How has your life been in the midst of the coronavirus pandemic?
My husband and I have been in confinement since the beginning of the pandemic. But after 20 years living in São Paulo, I became a real homebody. On the other hand, we’re lucky to live in a large, comfortable house here in Rio de Janeiro, where we can walk around the backyard and get some sun. We have a heated indoor pool, which allows us to exercise any time of year. It’s the house where I grew up. In January of last year, I started a renovation project. I’m the architect and the administrator at the same time, and these activities, along with those of being a homemaker—although both are very pleasurable—have consumed a lot of my time. I’ve discovered that I enjoy cooking and I’m collecting little scorch marks… So, I haven’t had much free time for my research, which has been very distressing. But what bothers me most about the pandemic is the fact that we can’t receive anyone here at the house who arrives by bus and can’t go to an in-person medical appointment.
What’s changed for you professionally with the pandemic?

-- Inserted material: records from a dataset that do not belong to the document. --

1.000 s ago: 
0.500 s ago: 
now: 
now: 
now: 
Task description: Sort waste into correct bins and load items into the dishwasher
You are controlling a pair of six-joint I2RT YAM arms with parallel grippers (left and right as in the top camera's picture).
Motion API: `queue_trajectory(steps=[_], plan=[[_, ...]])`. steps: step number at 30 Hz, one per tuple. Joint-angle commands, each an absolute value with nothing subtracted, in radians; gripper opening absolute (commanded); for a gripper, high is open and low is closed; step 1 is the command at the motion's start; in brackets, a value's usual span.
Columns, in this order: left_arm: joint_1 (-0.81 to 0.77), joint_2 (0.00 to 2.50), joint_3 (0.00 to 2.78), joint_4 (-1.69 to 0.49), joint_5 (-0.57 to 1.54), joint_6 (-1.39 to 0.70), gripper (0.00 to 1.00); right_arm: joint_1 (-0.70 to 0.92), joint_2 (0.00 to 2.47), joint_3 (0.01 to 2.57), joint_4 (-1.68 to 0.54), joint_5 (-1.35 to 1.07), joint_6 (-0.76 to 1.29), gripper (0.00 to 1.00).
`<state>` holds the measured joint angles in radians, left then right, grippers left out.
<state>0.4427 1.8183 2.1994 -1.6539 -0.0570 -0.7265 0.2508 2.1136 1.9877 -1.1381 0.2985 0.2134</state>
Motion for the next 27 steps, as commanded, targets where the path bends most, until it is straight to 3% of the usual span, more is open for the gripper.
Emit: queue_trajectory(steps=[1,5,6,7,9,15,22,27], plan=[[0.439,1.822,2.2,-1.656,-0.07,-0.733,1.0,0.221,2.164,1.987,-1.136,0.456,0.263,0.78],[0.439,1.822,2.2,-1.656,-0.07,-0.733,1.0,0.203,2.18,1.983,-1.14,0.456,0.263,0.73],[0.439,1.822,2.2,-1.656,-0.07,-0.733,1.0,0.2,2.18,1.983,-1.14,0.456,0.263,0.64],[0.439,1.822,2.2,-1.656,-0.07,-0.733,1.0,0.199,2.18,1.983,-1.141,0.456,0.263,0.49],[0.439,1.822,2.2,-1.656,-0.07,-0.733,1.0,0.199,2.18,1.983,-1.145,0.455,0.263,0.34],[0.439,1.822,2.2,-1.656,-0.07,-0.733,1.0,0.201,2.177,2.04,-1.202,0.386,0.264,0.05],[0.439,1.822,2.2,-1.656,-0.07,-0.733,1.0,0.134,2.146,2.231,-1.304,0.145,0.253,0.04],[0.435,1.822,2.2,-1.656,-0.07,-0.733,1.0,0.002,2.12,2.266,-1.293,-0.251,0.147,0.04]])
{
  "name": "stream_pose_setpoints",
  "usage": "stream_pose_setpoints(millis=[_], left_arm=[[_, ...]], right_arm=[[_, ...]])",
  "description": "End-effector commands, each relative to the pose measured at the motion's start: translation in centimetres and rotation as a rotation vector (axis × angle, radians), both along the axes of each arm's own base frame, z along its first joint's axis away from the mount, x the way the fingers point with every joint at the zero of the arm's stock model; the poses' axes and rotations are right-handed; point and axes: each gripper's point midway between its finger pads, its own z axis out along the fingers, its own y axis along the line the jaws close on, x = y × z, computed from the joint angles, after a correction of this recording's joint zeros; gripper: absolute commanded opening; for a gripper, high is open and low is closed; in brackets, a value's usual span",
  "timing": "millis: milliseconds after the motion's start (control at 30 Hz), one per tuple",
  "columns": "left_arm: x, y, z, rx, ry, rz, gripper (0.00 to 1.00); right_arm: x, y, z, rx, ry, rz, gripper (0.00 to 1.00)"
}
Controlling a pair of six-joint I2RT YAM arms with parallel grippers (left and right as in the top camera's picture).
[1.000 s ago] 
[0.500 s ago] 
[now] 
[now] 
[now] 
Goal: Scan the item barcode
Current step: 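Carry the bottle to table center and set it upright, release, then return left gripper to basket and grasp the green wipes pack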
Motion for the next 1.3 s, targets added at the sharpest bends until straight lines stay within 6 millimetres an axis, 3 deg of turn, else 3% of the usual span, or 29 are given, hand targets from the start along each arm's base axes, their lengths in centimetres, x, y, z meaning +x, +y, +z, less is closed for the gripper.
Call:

Almost nothing. I’ve been retired since 2014 from USP, where I obtained my full professorship in economics [at the School of Economics, Administration, and Accounting, FEA]. Today I have a position at FGV-RJ [Fundação Getulio Vargas, Rio de Janeiro], where I offer an annual, one-and-a-half-month short course. As a researcher, I like working from home because I’m more productive. Last year I managed to finish three articles, which are currently being submitted for publication. I also participated in an online congress in Providence, USA, as a guest. It was a very rewarding year. In May of 2020, I was elected a member of the American Association for the Advancement of Science [AAAS], but due to the pandemic my inauguration was postponed to 2022. Anyway, being elected to the AAAS was like a good dream in the middle of a big nightmare. Still to come in 2021, I have two articles to finish and participation in two international congresses as a guest speaker. I consider myself an accomplished researcher, whose scientific work has been recognized in Brazil and abroad.